§ **DIRECTIONS FOR THIS TASK**
Which lines hold the string "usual"? Copy each of them from the material below.
━━ DATA TO EXAMINE
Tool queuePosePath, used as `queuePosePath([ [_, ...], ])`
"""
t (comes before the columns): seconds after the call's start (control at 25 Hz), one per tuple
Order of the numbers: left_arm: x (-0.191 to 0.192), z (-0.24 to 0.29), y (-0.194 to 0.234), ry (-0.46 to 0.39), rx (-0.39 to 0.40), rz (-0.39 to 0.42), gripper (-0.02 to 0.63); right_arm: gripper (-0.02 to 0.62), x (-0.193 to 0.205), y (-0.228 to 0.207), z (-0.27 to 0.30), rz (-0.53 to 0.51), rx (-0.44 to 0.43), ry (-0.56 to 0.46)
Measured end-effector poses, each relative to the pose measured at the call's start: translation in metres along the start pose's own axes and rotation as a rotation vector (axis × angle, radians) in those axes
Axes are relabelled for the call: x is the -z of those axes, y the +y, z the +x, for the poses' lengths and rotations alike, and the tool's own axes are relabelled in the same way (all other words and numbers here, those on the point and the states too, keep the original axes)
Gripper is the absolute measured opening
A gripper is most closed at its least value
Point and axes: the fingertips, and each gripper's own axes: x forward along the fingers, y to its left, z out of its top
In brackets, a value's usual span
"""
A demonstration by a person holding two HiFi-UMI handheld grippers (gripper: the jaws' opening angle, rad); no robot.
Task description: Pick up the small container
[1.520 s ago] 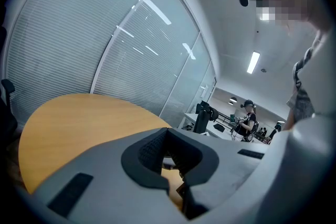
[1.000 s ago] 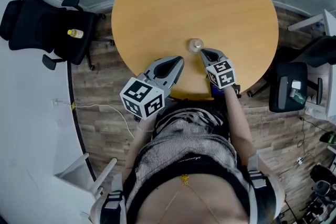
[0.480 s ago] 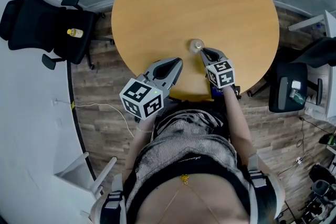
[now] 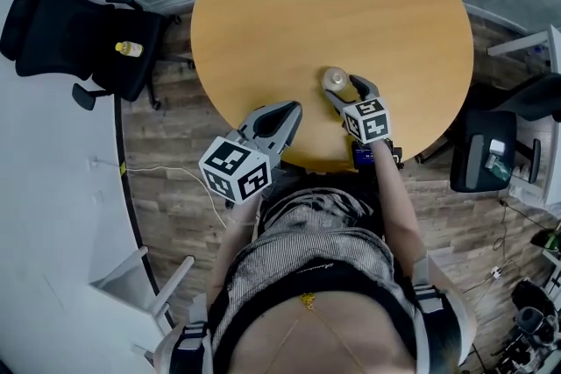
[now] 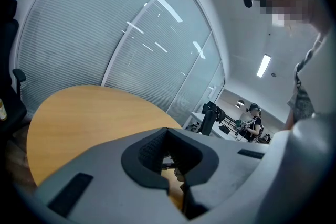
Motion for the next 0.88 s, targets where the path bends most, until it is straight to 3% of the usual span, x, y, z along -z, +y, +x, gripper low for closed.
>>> queuePosePath([
  [0.4,0.009,-0.013,0.018,0.019,-0.061,-0.039,0.005,0.334,0.009,-0.002,0.026,-0.004,0.003,0.027],
  [0.88,0.015,-0.021,0.021,0.039,-0.067,-0.044,0.005,0.336,0.009,-0.006,0.045,-0.042,0.06,-0.003],
])
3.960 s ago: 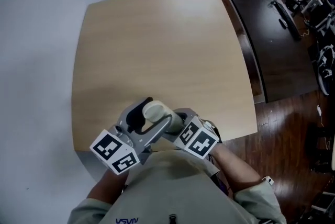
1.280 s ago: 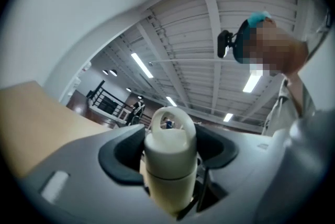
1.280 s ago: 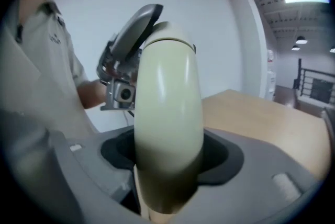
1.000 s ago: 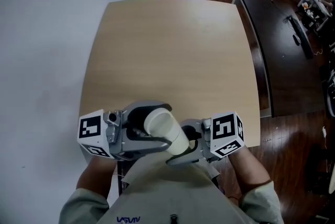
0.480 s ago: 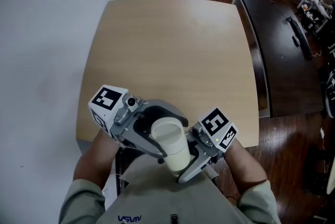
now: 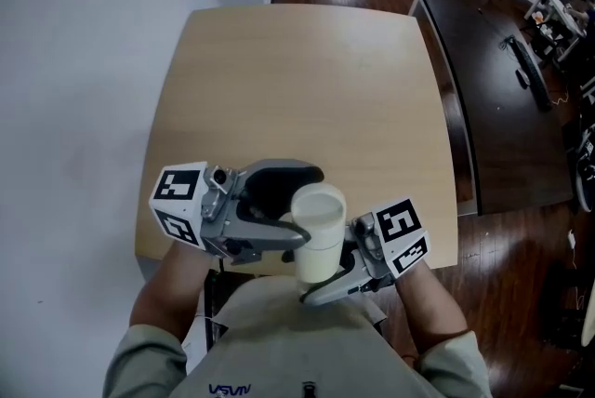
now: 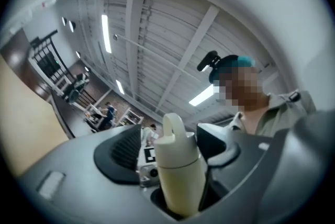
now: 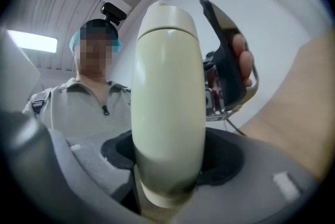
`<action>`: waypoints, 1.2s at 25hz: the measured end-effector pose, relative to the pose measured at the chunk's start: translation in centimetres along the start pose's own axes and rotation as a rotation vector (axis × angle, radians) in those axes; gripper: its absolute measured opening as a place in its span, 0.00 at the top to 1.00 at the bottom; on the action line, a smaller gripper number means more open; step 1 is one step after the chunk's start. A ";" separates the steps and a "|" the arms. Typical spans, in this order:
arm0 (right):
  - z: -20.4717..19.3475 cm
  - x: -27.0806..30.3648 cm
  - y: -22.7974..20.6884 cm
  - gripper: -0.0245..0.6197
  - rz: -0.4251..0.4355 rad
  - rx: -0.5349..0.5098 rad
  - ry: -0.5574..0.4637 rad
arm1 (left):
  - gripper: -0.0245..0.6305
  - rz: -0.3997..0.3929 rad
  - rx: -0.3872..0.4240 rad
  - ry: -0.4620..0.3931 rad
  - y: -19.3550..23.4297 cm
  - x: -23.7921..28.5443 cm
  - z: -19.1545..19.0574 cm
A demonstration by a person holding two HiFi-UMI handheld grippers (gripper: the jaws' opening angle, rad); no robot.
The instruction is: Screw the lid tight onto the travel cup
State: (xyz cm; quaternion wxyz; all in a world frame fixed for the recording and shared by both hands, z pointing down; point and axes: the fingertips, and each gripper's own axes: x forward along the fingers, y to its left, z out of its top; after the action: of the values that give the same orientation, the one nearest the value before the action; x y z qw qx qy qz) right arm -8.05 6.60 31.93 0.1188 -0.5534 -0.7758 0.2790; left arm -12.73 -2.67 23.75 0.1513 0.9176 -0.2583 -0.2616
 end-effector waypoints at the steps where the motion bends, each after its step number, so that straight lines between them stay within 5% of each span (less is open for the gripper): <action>1: 0.5 -0.5 -0.9 0.49 -0.070 -0.014 -0.024 | 0.44 0.081 0.019 -0.022 0.9 -0.5 0.5; 8: 2.2 -5.0 -8.1 0.49 -0.692 -0.170 -0.028 | 0.50 0.587 0.113 -0.123 3.9 -4.8 1.1; 16: 2.3 -7.8 -12.3 0.50 -1.201 -0.411 0.130 | 0.50 0.813 0.171 -0.111 2.8 -5.3 -1.0; 24: 0.9 -6.7 -13.3 0.50 -1.289 -0.464 0.258 | 0.49 0.856 0.267 -0.068 2.5 -4.4 -1.7; 30: 0.2 -5.3 -12.8 0.50 -1.210 -0.458 0.278 | 0.52 0.861 0.278 -0.044 2.7 -4.9 -2.2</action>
State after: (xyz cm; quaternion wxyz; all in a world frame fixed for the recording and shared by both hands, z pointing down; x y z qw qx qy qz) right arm -16.40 -1.35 39.68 0.2329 -0.0620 -0.9670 -0.0830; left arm -16.15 -1.92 28.59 0.1163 0.7324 -0.6521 -0.1574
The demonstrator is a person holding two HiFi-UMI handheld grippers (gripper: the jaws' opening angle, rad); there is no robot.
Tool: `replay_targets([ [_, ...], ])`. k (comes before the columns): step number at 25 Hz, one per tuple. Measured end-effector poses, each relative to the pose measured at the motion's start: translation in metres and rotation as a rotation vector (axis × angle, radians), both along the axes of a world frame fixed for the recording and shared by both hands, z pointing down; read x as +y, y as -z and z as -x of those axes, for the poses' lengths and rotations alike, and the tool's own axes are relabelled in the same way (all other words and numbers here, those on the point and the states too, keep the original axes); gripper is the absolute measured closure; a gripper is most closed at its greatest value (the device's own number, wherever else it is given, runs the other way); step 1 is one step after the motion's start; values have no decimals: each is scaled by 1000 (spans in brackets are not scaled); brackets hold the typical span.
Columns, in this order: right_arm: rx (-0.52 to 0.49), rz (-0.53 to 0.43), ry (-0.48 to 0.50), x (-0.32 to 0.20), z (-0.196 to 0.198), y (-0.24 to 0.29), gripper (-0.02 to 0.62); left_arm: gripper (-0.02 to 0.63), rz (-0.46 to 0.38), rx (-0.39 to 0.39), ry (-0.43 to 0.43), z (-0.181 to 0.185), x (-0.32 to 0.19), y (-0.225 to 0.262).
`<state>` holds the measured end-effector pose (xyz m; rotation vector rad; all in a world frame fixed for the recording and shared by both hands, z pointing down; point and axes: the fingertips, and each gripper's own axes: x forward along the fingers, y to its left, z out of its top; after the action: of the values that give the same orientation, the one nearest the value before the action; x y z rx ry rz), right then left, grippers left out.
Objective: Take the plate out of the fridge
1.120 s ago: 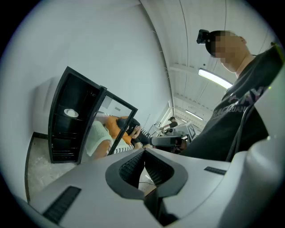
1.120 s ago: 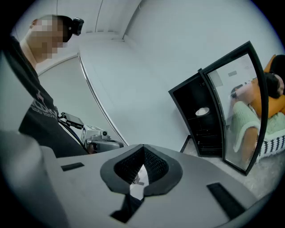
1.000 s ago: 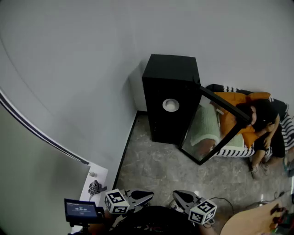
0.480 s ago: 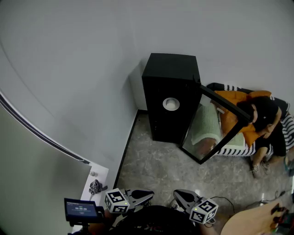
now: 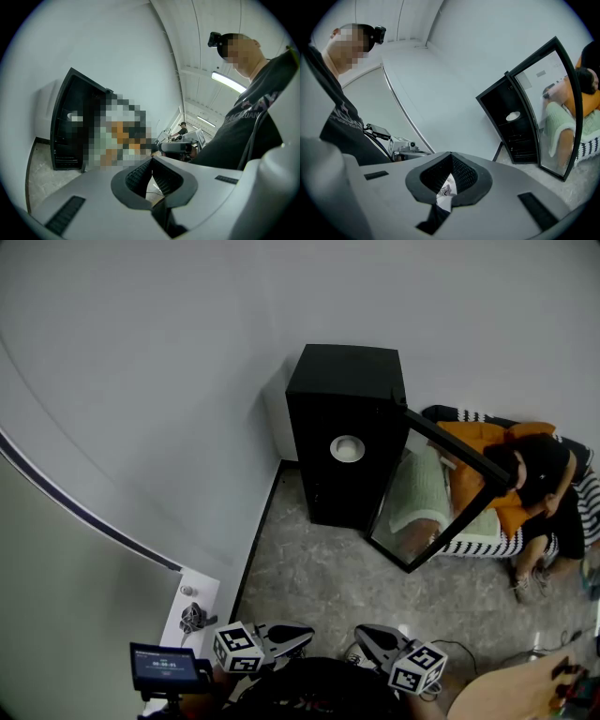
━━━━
§ **ANSWER TO THE PROBLEM**
In brackets, a value's usual span
Motion for the next 0.88 s, targets where the path bends most, until it is straight to 3% of the usual span, x, y, z along -z, +y, +x, gripper low for closed.

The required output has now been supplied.